Edda Klipp, Rune Linding, Caren Tischendorf
01.01.2022 − 31.12.2023
Within the cell, a spatio-temporal network of protein interactions is responsible for signal transduction. The rate of transmission depends on the spatial organization of the cell as well as the number of individual proteins involved. The number of molecules differs between a few dozens scaffolding proteins and thousands for the final MAP kinase, which is responsible for transducing the signal from the membrane bound protein complexes towards the cell’s nucleus. Abnormal regulation of MAPK cascades contributes to cancer. This project aims to better understand the influence that the spatial organization of a cell has on the organization of protein complexes and thus the efficacy of cell signaling. Therefore, we develop a spatio-temporal agent-based model for protein complex formation and cell signalling. Simulation results will be compared to an available comprehensive dataset for breast cancer, comprising of time-resolved transcriptomic, (phosphor-)proteomic and imaging data.

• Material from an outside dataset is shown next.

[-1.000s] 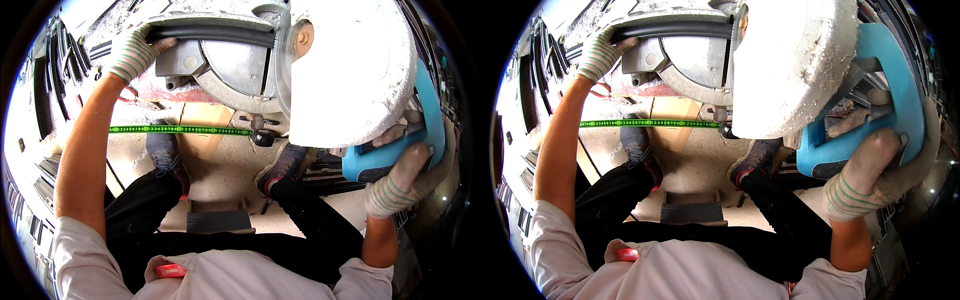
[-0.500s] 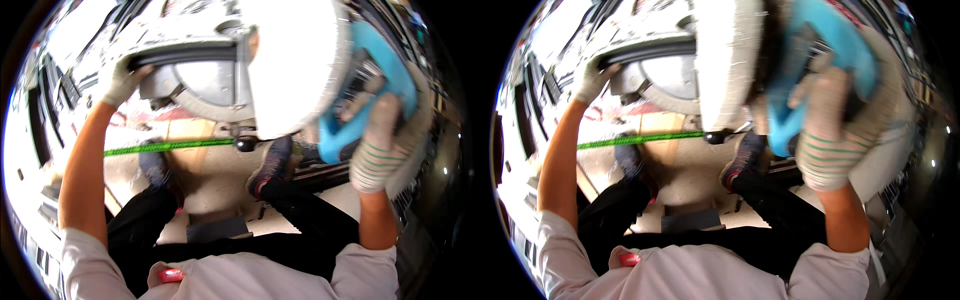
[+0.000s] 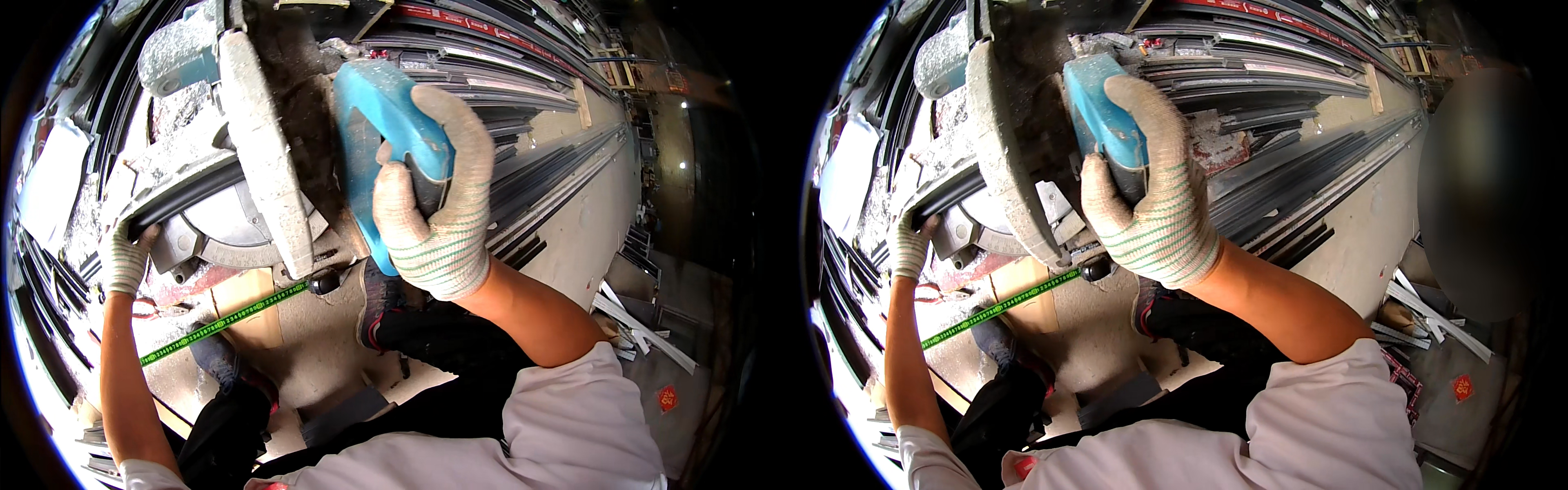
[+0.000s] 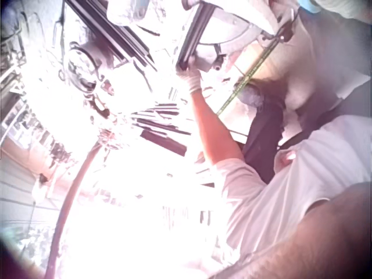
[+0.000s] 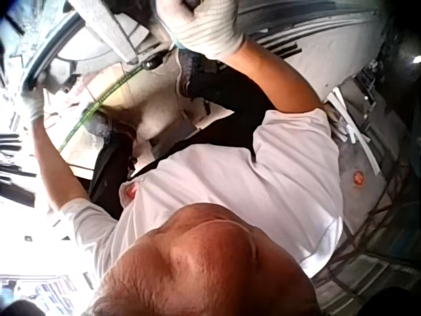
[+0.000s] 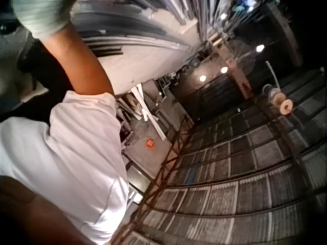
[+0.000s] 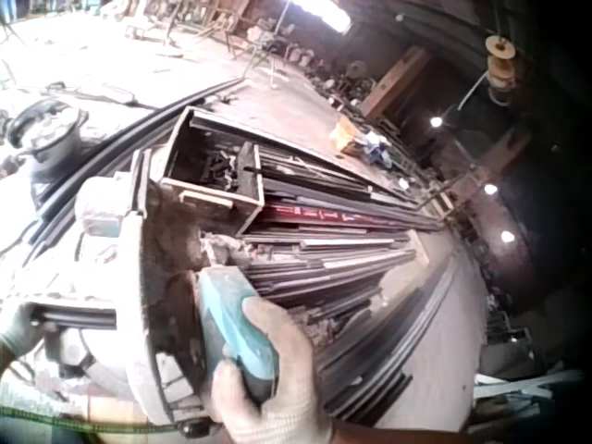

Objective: The person measures a window frame with a tape measure, marks it with a marker, and cuts it using a miter saw. The person repeats this process for multiple frame pieces, placing the cut pieces aside.

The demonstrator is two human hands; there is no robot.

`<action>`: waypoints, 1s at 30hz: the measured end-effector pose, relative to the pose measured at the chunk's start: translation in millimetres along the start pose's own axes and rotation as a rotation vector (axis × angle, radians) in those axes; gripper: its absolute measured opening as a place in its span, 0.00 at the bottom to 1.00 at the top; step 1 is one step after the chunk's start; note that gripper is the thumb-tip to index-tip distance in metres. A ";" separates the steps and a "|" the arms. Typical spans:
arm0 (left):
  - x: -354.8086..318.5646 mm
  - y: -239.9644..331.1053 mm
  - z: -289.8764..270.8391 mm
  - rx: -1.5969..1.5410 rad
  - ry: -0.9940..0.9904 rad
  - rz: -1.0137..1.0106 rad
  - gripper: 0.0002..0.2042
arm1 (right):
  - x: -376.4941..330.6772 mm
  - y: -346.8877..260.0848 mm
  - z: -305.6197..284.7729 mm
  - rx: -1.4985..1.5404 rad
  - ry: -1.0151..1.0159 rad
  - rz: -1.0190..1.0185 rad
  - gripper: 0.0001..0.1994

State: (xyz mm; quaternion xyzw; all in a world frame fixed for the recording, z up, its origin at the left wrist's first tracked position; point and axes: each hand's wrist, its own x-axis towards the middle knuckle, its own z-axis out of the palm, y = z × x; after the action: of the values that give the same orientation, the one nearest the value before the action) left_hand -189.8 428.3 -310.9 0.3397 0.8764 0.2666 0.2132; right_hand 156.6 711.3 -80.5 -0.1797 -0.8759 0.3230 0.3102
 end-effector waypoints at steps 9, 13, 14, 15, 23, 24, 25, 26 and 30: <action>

The model will incorporate protein diffusion in two and three dimensions, describing membrane-bound and cytosolic movement of proteins respectively. Spatial restriction caused by intracellular organelles, which may limit the accessibility of protein (or shield the protein), are considered. By tracking the interactions of each protein, the underlying protein network can be extracted and analyzed.
A): Real cell microscopic image, B) Complex formation around EGF receptor, C) Schematic of cell with signaling proteins, D) Network graph representing the agent flow within a cell between neighboring subdomains (regions of interest). Reactions of agents are considered as processes on the nodes. Spatial movement of agents is allowed to neighboring subdomains and considered as flows from each node to their neighboring nodes connected by edges.